Though it's a good thing Brody is such a camera obsessive because without it we wouldn't get to see the film, although some still had their doubts that was a good thing given they had already seen The Blair Witch Project some years before and didn't really need a British version which copied it so slavishly that one wondered what the point to it was. It was all here: the found footage style, the shaky camera when things got tense, the liberal amounts of swearing thanks to improvised dialogue (they had to fall back on saying something when it was meant to be scary), and even the opening caption which told us we were watching three people who had mysteriously disappeared.
Leaving this film as the sole hint of what might have happened to them, natch. According to director Richard Parry, the idea for this came to him twenty-five years before it was made, which you might see as a generous estimate and put the inception somewhere around the 1999 mark, but the story went that he was camping at the locations we see in the movie, and when he awoke in the middle of the night he could have sworn someone had him by the neck. Somehow he drifted back to sleep again, which demonstrated either he had nerves of steel or it was all a dream, but anyway this was supposedly evidence a supernatural pair of strangling hands were on Dartmoor, ready to alarm the unwary.
Does any of that make it into the film, however? Well, maybe it does but the truth was it was hard to tell what the hell was going on in increasing doses of confusion, so you could work out that Brody wanted to give Leo a piece of his mind, and then we find out why, and also that Leo and Kerry share a bond somewhat closer than is healthy, then Brody suspects something so has organised the trip to get it all out in the open, but after that it was anyone's guess what was up.

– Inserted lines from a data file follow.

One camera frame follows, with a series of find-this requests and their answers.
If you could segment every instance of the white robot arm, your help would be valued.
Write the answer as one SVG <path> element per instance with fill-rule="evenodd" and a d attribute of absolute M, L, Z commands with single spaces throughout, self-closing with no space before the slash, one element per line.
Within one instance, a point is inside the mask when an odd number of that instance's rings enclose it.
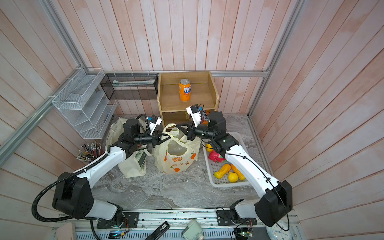
<path fill-rule="evenodd" d="M 57 222 L 70 218 L 90 220 L 102 218 L 107 220 L 112 228 L 119 228 L 124 220 L 122 207 L 94 199 L 91 189 L 114 166 L 136 151 L 142 150 L 143 145 L 152 143 L 152 146 L 155 147 L 170 139 L 168 135 L 160 131 L 154 133 L 155 127 L 161 123 L 161 118 L 152 116 L 147 119 L 149 129 L 146 131 L 138 119 L 127 120 L 123 124 L 124 132 L 120 135 L 119 140 L 110 146 L 102 156 L 74 173 L 61 174 L 56 182 L 50 184 L 36 197 L 32 204 L 32 215 L 42 222 Z M 41 197 L 54 186 L 56 189 L 52 206 L 68 216 L 44 218 L 37 212 L 37 204 Z"/>
<path fill-rule="evenodd" d="M 177 128 L 187 135 L 188 140 L 196 136 L 211 140 L 212 148 L 232 163 L 254 187 L 260 201 L 239 202 L 235 206 L 237 215 L 240 218 L 258 217 L 265 225 L 272 227 L 292 210 L 292 186 L 287 181 L 279 182 L 247 154 L 239 142 L 227 133 L 221 112 L 210 112 L 208 125 L 202 125 L 200 111 L 197 104 L 188 107 L 193 124 L 178 124 Z"/>

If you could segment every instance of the marble table surface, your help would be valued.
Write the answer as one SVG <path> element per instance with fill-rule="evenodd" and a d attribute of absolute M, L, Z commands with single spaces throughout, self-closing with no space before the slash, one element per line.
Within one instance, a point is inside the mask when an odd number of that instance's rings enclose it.
<path fill-rule="evenodd" d="M 247 116 L 224 116 L 227 131 L 240 133 L 249 155 L 264 167 Z M 92 193 L 95 199 L 118 204 L 124 209 L 229 207 L 239 199 L 259 199 L 250 185 L 213 187 L 209 182 L 201 146 L 198 160 L 183 172 L 164 174 L 155 166 L 154 157 L 147 157 L 145 176 L 124 179 L 116 166 L 96 183 Z"/>

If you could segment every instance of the wooden shelf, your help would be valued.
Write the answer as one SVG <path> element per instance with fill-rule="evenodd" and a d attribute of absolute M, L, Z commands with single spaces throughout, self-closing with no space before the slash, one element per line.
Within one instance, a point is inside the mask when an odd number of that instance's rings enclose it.
<path fill-rule="evenodd" d="M 187 122 L 187 117 L 185 115 L 186 111 L 183 112 L 174 112 L 174 113 L 162 113 L 163 114 L 163 123 L 167 126 L 169 123 L 185 123 Z"/>
<path fill-rule="evenodd" d="M 164 85 L 162 89 L 162 112 L 178 112 L 194 104 L 204 104 L 204 109 L 215 109 L 215 103 L 210 95 L 207 83 L 191 84 L 191 99 L 187 102 L 180 100 L 179 85 Z"/>
<path fill-rule="evenodd" d="M 191 83 L 191 99 L 187 102 L 180 100 L 179 81 L 189 79 Z M 157 103 L 163 119 L 163 127 L 168 123 L 186 122 L 185 110 L 195 104 L 204 104 L 204 109 L 218 109 L 218 93 L 209 71 L 161 73 Z"/>

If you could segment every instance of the orange soda can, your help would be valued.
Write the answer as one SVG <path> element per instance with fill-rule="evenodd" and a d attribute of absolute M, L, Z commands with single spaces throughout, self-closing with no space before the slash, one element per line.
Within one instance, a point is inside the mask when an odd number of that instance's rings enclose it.
<path fill-rule="evenodd" d="M 191 83 L 188 79 L 181 79 L 179 82 L 180 100 L 183 102 L 191 99 Z"/>

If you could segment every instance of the white device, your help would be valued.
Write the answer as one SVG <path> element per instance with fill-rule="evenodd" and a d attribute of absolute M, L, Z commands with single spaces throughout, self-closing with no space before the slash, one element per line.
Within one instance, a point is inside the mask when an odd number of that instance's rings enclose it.
<path fill-rule="evenodd" d="M 156 126 L 161 124 L 161 118 L 160 117 L 156 117 L 156 116 L 152 116 L 151 118 L 147 117 L 147 119 L 149 121 L 149 129 L 151 130 L 151 135 L 152 135 L 152 133 L 155 130 Z"/>
<path fill-rule="evenodd" d="M 187 107 L 187 113 L 191 115 L 193 123 L 197 127 L 201 123 L 201 111 L 199 109 L 199 106 L 196 104 Z"/>

The location was a solid one, but the impression was a more traditional form of filming would have done it more justice than watching it see-sawing around the screen as the camera swayed this way and that for presumed authenticity to home video.
If you were getting tired of all those movies which approximated real life to horror, comedy, thriller, or whatever fictional genre they could think up, then you were not going to get on with A Night in the Woods, though the idea that anyone who insists on recording what's going on around them for all the hours God sent is mentally unbalanced was a good one. What was not so good was how Parry applied it to his story, and again the improvisation had sabotaged the project as if they had all ventured out, small cast (who were not half bad, to be fair) and small crew, with a vague idea of where this was heading only to find their invention relying purely on that movie they saw once, oh, what was it called? Yeah, The Blair Witch Project. Was this intentional or more embarrassingly, were they all caught up in the moment so much that they faithfully recreated the previous movie unintentionally? Whichever, the guddle of wild camera movement and garbled sound ensured complete incomprehensibility by the finale.
[Momentum's Region 2 DVD has a making of and a trailer as extras. You can see this in selected cinemas from September 7th 2012, with the DVD out on the 10th.]